How I built PrisML: what’s actually implemented in the code today

After launching PrisML, I wanted to clearly document how it was actually built in practice.

This post is that behind-the-scenes: the architecture I chose, implementation order, what broke along the way, and what I’d do differently today.

And most importantly: what is truly implemented in the repository right now.

The problem I was trying to solve

I didn’t start by trying to build “yet another ML library.”

I started from a recurring product pain:

the model works in a notebook;
it becomes a separate service;
the app schema changes;
the model keeps running with outdated assumptions;
nobody notices until metrics drop.

PrisML came from this: treat training as compilation and inference as a local, type-safe function call.

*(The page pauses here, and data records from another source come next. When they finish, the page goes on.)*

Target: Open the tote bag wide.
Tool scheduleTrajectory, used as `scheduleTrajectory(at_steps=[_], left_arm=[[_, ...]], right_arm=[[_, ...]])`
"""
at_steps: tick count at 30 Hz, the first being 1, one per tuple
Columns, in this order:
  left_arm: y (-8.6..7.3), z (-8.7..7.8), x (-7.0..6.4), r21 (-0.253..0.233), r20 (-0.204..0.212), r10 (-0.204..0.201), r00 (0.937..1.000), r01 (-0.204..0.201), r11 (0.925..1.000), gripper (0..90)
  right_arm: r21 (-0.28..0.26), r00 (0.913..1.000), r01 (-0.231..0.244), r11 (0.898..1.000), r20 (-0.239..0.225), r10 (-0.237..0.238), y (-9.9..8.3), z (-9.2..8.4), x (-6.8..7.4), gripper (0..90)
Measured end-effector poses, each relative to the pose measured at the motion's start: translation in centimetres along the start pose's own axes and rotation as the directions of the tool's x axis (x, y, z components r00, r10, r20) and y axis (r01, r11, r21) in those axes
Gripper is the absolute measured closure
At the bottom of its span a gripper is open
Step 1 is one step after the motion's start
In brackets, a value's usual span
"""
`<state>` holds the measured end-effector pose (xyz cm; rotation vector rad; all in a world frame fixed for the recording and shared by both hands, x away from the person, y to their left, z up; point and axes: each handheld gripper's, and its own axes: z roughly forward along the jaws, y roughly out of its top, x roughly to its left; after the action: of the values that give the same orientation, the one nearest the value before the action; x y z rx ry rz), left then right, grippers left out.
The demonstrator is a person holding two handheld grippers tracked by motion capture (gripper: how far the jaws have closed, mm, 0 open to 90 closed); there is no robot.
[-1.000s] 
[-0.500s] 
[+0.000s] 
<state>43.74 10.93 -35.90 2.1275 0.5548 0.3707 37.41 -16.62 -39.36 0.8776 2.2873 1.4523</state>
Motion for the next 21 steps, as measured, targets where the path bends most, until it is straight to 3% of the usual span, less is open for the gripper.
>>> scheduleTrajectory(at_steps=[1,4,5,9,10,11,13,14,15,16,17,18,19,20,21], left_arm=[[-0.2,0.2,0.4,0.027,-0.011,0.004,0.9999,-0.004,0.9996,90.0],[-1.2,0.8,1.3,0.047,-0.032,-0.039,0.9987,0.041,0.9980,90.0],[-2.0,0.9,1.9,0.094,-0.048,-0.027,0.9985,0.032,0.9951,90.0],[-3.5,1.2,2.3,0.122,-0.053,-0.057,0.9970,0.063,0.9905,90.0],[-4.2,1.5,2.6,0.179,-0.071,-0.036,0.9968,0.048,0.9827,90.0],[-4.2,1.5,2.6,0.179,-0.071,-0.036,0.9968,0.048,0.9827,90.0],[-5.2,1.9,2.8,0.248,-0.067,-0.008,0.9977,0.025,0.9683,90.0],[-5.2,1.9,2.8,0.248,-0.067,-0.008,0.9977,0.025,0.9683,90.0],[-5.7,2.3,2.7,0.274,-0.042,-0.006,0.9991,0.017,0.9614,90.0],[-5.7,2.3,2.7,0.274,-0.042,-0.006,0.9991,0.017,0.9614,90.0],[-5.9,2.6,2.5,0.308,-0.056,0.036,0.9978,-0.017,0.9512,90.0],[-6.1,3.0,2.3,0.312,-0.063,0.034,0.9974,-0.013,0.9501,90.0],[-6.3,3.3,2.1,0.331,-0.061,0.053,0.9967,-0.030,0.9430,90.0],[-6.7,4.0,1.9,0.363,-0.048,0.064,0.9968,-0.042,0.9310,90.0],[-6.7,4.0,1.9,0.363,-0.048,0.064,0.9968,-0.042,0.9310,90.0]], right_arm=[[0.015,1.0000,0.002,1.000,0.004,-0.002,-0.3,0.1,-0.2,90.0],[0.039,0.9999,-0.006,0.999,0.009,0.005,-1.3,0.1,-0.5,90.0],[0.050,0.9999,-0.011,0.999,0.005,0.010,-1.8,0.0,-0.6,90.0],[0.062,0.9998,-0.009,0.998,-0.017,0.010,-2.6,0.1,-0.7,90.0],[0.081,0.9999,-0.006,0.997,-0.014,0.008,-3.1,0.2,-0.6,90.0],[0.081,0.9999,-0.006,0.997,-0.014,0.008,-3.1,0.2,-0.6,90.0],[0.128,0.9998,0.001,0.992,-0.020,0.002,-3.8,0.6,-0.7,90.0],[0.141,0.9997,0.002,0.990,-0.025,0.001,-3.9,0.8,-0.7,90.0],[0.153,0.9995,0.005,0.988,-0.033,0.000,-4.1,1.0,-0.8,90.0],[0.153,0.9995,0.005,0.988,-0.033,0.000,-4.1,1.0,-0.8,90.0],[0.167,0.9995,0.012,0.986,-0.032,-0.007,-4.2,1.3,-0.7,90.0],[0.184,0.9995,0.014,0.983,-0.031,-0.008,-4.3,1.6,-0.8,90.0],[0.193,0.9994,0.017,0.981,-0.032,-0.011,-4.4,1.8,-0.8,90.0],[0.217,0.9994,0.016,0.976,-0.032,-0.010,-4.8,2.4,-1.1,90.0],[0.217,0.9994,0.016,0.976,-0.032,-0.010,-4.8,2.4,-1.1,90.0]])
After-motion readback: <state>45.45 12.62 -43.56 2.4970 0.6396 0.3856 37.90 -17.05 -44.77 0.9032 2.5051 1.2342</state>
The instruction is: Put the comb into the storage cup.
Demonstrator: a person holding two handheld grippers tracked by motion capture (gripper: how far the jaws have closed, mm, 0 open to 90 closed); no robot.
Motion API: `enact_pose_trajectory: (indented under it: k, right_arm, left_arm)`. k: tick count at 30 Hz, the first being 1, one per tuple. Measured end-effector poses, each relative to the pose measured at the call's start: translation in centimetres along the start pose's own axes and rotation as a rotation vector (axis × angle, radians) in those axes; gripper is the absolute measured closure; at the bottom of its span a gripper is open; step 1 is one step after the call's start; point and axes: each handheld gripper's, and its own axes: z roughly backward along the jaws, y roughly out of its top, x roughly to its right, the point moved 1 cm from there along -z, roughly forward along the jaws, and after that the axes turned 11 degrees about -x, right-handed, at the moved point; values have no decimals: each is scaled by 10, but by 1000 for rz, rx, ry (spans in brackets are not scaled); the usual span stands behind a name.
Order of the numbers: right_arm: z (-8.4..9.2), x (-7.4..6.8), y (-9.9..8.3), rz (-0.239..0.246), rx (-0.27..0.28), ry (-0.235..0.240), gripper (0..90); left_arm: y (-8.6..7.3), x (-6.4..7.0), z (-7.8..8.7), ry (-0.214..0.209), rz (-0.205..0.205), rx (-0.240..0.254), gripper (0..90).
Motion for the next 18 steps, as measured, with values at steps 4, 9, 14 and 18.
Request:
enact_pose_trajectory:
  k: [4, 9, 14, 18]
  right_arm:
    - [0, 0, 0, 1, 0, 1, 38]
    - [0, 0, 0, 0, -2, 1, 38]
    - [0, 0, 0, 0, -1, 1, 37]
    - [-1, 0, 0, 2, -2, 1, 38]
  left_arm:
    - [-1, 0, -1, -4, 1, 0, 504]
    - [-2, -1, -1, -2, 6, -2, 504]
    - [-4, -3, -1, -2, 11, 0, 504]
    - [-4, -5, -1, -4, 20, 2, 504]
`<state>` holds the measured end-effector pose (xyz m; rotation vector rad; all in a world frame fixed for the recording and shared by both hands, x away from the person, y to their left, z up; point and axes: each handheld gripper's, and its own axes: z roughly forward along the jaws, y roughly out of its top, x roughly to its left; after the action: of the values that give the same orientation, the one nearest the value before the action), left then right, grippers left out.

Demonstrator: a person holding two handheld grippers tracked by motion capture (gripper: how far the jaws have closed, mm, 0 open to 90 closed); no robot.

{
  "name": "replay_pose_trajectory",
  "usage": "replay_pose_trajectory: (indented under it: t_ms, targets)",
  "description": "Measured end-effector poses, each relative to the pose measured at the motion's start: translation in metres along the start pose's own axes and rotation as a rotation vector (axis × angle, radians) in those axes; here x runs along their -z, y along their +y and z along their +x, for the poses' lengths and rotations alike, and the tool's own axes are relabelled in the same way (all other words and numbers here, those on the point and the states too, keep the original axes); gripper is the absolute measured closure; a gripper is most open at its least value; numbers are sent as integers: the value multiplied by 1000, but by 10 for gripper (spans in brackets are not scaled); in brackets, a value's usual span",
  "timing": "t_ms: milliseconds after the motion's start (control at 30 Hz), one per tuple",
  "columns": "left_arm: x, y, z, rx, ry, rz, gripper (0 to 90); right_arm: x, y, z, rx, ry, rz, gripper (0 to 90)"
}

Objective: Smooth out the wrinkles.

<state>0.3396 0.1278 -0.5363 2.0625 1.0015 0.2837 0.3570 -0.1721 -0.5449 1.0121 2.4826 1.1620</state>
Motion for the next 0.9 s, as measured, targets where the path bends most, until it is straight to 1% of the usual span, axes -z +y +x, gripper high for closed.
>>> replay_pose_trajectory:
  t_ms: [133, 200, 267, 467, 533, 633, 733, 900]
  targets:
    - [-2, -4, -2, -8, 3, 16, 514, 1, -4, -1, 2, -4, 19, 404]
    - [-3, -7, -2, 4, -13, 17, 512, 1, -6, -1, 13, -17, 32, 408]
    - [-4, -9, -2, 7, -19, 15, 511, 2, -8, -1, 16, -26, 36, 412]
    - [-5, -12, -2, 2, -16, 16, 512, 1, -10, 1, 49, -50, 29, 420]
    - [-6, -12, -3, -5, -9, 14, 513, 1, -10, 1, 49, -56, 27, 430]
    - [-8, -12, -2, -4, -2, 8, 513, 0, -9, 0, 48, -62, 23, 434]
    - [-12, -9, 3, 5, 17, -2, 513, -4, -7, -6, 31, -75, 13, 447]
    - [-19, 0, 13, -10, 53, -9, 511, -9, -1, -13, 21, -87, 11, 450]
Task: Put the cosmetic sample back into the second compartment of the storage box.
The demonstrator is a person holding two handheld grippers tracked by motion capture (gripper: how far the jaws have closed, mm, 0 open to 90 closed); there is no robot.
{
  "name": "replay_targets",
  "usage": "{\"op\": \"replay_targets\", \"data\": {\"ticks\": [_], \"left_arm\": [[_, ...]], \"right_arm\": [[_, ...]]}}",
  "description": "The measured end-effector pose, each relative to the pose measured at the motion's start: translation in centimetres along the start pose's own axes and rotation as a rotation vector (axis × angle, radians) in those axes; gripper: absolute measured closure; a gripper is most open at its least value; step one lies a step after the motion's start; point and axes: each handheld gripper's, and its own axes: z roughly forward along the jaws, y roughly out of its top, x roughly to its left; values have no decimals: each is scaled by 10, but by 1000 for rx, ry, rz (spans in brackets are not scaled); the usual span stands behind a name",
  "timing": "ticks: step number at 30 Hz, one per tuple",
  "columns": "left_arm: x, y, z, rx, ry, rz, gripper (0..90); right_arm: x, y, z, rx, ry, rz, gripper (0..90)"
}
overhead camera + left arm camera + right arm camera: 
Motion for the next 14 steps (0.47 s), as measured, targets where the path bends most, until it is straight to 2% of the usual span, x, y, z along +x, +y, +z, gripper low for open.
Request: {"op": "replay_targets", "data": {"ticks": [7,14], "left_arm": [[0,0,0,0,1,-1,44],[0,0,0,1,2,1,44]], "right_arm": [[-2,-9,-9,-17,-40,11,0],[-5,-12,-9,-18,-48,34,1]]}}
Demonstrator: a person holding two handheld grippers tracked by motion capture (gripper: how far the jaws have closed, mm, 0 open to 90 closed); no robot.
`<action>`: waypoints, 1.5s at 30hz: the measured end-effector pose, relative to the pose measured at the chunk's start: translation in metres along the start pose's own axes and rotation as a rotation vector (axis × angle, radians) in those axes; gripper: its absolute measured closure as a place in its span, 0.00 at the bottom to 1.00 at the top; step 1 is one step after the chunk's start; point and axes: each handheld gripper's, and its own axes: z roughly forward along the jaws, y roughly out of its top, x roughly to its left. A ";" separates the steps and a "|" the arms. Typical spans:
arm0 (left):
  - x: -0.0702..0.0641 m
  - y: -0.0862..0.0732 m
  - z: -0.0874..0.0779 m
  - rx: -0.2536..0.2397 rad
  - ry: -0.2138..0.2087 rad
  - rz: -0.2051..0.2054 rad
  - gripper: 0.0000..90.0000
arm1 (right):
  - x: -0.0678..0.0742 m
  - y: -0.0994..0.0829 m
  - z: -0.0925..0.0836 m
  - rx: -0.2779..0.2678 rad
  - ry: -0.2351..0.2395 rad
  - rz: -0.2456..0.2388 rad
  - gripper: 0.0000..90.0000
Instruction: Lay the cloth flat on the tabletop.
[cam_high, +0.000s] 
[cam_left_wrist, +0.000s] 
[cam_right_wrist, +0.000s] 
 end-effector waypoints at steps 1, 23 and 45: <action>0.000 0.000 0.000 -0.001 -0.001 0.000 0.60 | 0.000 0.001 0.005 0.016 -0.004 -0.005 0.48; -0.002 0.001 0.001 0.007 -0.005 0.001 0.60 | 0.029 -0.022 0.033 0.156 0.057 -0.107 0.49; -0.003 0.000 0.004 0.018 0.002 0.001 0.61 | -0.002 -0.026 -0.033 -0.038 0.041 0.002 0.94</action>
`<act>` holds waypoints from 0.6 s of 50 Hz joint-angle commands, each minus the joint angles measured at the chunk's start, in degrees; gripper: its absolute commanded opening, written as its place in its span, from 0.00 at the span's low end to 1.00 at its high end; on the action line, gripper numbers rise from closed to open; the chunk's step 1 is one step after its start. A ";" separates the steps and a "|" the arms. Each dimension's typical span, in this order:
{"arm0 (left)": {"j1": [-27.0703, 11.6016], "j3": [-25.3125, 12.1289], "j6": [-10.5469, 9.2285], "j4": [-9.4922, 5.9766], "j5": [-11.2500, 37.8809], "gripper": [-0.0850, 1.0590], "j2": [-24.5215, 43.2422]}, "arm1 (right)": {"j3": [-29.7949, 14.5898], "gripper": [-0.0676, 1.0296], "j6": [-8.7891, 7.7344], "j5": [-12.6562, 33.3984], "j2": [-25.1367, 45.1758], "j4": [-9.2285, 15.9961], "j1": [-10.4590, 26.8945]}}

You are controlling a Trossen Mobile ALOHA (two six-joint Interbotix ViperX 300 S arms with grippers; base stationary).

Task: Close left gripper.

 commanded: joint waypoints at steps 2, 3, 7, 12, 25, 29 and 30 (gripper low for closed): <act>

How Prisma shaped my mental model

A key part of PrisML’s origin came from my experience with Prisma ORM.

What I like about Prisma is the mental model:

you describe intent in a schema;
generate type-safe code;
and when contracts break, the issue appears early in the dev cycle.

That flow directly influenced how I approached ML in this project.

Instead of treating models as a “detached service,” I wanted the same contract discipline for predictions:

TypeScript-first definitions;
compiled artifacts with explicit metadata;
compatibility checks against schema before inference.

At a high level, it was a mindset transfer: applying ORM-style predictability to ML.

The architecture I chose

I used a monorepo with separated responsibilities:

@vncsleal/prisml-core: types, defineModel, schema hashing, encoding, validations;
@vncsleal/prisml-cli: prisml train and prisml check;
@vncsleal/prisml-runtime: ONNX prediction session;
@vncsleal/prisml: umbrella entry package for consumption.

At first (v0.1.0), the core was these four packages. Then in v0.2.0, I added a fifth package:

@vncsleal/prisml-generator: Prisma generator integration for schema annotations.

That separation was critical for two reasons:

keeping runtime clean (no training dependencies);
isolating compilation complexity in the CLI.

The core flow is:

TypeScript model definition -> prisml train -> ONNX + metadata.json -> PredictionSession

And from v0.2.0 onward, the flow can also include the generator as an optional DX layer for schema annotations.

Phase 1: define the contract before training anything

Before touching Python, I defined the artifact contract (metadata.json) and typed errors.

Why?

Because if the contract is loose, everything else turns into guesswork.

I locked down early:

feature schema and vector ordering;
imputation rules;
categorical encoding;
Prisma schema SHA256 hash;
metrics and quality gates.

Only after that did I move to the training pipeline.

Phase 2: compilation pipeline (`prisml train`)

The train command became an explicit pipeline:

load config and schema;
validate model definitions;
materialize dataset through Prisma;
extract features via TS resolvers;
normalize into deterministic numeric vectors;
train through Python backend (scikit-learn);
export ONNX + metadata;
enforce quality gates and fail build when needed.

Concrete details from current implementation:

fixed-seed split (42) with 80/20 train/test;
X_train, X_test, y_train, y_test serialized to .dataset.json per model;
local Python backend with numpy, scikit-learn, skl2onnx, onnx;
currently supported algorithms: linear, tree, forest, gbm (regression and classification);
current imputation path is mostly constant (mean for numeric, mode for boolean), with explicit mode fallback for strings.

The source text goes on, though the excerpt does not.